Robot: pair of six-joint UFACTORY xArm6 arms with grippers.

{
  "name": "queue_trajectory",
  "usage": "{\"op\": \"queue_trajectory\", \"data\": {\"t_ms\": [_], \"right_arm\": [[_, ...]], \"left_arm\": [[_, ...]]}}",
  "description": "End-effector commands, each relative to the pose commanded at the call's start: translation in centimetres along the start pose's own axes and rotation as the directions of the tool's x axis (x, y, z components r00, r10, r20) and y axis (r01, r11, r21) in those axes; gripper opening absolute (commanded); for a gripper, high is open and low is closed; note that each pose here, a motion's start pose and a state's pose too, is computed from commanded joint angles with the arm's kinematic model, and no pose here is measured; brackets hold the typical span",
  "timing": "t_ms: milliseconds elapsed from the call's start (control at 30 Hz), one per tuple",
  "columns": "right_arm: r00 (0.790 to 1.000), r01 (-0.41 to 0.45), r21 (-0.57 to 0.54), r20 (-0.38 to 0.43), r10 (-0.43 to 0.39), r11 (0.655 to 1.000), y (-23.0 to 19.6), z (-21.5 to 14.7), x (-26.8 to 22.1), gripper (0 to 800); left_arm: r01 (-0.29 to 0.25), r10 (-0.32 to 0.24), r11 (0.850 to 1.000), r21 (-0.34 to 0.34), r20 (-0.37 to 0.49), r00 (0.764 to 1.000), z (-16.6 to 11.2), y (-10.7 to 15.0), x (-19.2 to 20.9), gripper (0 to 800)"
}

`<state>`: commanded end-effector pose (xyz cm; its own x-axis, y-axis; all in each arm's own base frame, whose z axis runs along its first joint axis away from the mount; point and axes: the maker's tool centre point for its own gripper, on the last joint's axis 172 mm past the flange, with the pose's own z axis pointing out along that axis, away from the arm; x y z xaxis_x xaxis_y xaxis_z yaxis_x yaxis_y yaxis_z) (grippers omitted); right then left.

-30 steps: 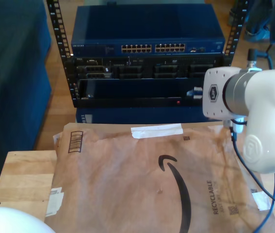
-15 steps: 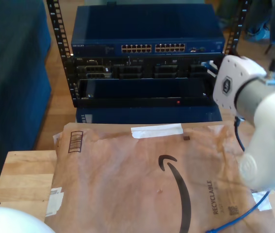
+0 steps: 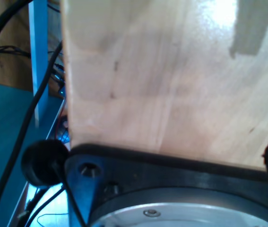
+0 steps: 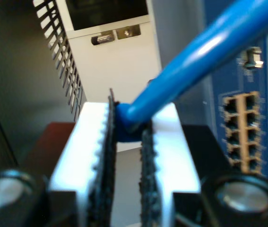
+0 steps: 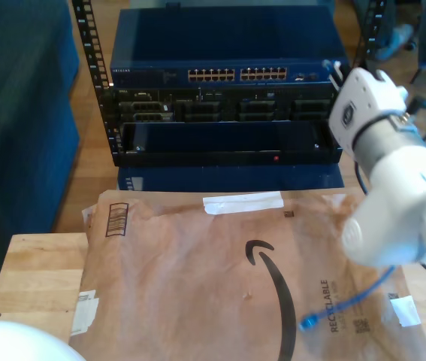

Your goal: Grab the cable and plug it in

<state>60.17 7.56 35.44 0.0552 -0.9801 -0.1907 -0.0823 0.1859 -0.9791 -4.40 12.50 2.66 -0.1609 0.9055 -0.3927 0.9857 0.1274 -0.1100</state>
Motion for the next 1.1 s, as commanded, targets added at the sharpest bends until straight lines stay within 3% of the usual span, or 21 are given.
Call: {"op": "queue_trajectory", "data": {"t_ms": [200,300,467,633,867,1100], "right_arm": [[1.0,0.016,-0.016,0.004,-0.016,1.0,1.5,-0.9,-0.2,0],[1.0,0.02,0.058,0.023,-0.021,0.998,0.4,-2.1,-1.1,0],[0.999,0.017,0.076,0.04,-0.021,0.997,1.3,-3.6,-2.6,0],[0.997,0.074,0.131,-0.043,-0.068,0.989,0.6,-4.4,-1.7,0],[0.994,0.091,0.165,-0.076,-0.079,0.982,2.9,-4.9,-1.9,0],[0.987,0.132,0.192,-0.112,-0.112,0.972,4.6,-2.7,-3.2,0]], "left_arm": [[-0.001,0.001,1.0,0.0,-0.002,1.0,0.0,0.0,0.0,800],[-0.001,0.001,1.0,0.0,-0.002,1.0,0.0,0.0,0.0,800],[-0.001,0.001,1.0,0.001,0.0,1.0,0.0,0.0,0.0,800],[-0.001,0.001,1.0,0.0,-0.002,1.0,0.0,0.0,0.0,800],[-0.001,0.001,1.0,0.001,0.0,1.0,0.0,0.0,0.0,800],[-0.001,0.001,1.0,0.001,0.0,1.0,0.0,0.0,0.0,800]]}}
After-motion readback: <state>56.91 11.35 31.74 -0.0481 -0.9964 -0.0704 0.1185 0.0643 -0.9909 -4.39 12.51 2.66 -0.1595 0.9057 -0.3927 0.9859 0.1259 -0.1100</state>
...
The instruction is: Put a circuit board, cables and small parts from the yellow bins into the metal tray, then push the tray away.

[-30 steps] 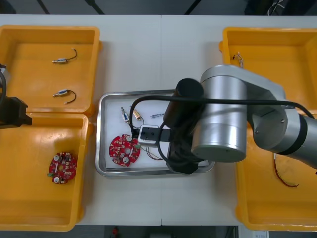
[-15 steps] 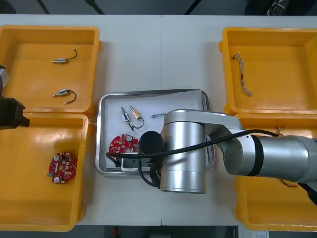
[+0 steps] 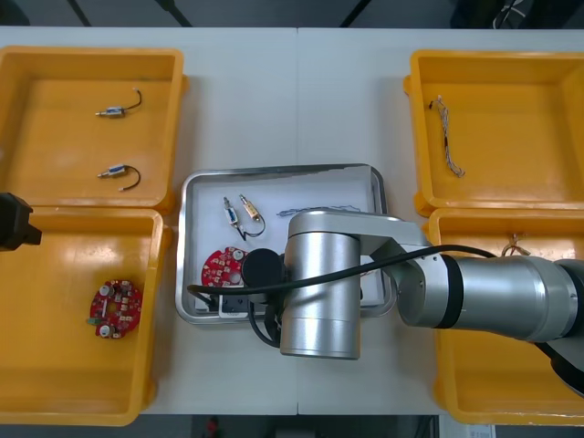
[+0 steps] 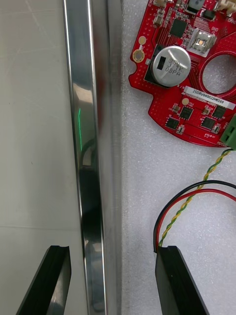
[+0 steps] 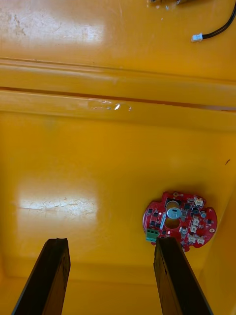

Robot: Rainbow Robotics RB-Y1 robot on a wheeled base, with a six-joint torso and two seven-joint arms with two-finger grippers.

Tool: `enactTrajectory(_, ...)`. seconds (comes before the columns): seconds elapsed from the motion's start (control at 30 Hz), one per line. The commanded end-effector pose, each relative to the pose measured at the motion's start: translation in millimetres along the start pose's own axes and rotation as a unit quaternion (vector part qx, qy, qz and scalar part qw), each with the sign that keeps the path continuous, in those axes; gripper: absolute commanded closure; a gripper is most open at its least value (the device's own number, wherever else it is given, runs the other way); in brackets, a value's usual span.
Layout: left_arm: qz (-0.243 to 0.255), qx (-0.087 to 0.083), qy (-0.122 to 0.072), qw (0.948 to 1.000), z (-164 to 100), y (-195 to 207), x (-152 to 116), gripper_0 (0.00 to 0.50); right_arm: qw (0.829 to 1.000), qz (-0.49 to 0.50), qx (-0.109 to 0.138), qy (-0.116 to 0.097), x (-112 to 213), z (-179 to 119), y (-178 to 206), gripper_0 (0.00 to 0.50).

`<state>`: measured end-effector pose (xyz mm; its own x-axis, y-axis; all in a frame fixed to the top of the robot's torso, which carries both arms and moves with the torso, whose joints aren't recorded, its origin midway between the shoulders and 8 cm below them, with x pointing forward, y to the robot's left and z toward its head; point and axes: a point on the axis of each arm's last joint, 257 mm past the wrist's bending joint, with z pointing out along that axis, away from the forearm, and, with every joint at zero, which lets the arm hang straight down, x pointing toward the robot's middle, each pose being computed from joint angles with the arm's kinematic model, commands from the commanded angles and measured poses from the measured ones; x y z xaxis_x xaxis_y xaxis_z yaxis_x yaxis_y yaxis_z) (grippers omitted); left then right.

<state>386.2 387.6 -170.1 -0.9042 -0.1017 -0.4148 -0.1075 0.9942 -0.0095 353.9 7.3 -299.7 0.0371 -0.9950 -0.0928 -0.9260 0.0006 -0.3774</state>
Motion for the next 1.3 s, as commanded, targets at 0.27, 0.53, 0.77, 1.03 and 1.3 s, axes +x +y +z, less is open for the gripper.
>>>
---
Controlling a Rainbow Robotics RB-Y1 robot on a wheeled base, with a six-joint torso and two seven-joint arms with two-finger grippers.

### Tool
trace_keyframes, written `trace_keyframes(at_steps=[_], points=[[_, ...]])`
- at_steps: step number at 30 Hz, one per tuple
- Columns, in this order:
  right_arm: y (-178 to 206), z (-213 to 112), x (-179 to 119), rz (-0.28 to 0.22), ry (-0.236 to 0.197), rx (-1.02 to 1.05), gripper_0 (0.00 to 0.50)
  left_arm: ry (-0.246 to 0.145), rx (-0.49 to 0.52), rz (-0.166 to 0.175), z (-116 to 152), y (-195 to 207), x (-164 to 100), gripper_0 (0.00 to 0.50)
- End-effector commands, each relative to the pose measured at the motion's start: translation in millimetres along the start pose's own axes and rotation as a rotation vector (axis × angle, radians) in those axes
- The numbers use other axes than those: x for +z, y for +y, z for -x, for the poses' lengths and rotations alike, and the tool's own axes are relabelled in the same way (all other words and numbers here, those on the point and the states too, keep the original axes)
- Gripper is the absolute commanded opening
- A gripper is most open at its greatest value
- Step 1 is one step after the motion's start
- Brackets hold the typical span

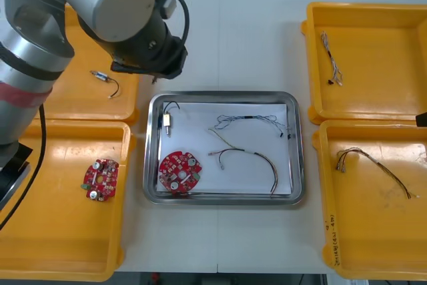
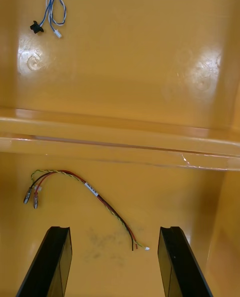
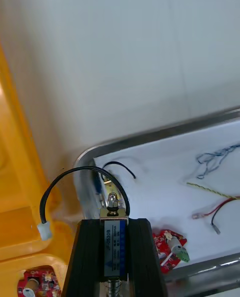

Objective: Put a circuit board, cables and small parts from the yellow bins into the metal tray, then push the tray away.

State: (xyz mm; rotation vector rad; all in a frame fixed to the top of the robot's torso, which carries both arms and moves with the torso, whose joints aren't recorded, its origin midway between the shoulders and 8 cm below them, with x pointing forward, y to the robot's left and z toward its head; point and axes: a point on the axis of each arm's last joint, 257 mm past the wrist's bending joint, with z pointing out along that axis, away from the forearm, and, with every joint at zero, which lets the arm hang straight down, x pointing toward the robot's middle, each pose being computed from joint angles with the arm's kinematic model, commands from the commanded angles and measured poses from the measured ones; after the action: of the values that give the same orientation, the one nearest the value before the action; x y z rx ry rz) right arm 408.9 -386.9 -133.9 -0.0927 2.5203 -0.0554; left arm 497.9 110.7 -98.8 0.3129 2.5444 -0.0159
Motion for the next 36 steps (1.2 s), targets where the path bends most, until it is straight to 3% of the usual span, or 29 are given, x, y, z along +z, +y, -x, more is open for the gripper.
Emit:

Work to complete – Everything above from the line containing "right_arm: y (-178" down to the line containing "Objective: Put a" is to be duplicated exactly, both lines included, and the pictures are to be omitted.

Solution for this problem –
  right_arm: y (-178 to 206), z (-213 to 112), x (-179 to 119), rz (-0.28 to 0.22), ry (-0.236 to 0.197), rx (-1.02 to 1.05), gripper_0 (0.00 to 0.50)
  left_arm: ry (-0.246 to 0.145), rx (-0.49 to 0.52), rz (-0.166 to 0.175), z (-116 to 152), y (-195 to 207), x (-164 to 100), gripper_0 (0.00 to 0.50)
- End-effector commands, each relative to the pose measured at the motion's start: translation in millimetres along the start pose's own axes and rotation as a rotation vector (axis × angle, radians) in those axes
- The numbers use other axes than those: x for +z, y for +y, z for -x, for the poses' lengths and rotations alike, and the tool's own axes are relabelled in the same way (all other words and numbers here, those on the point and the states too, keep the original axes)
- Gripper is the absolute commanded opening
- A gripper is most open at its greatest value
- Step 1 is one step after the motion's start
- Brackets hold the typical span


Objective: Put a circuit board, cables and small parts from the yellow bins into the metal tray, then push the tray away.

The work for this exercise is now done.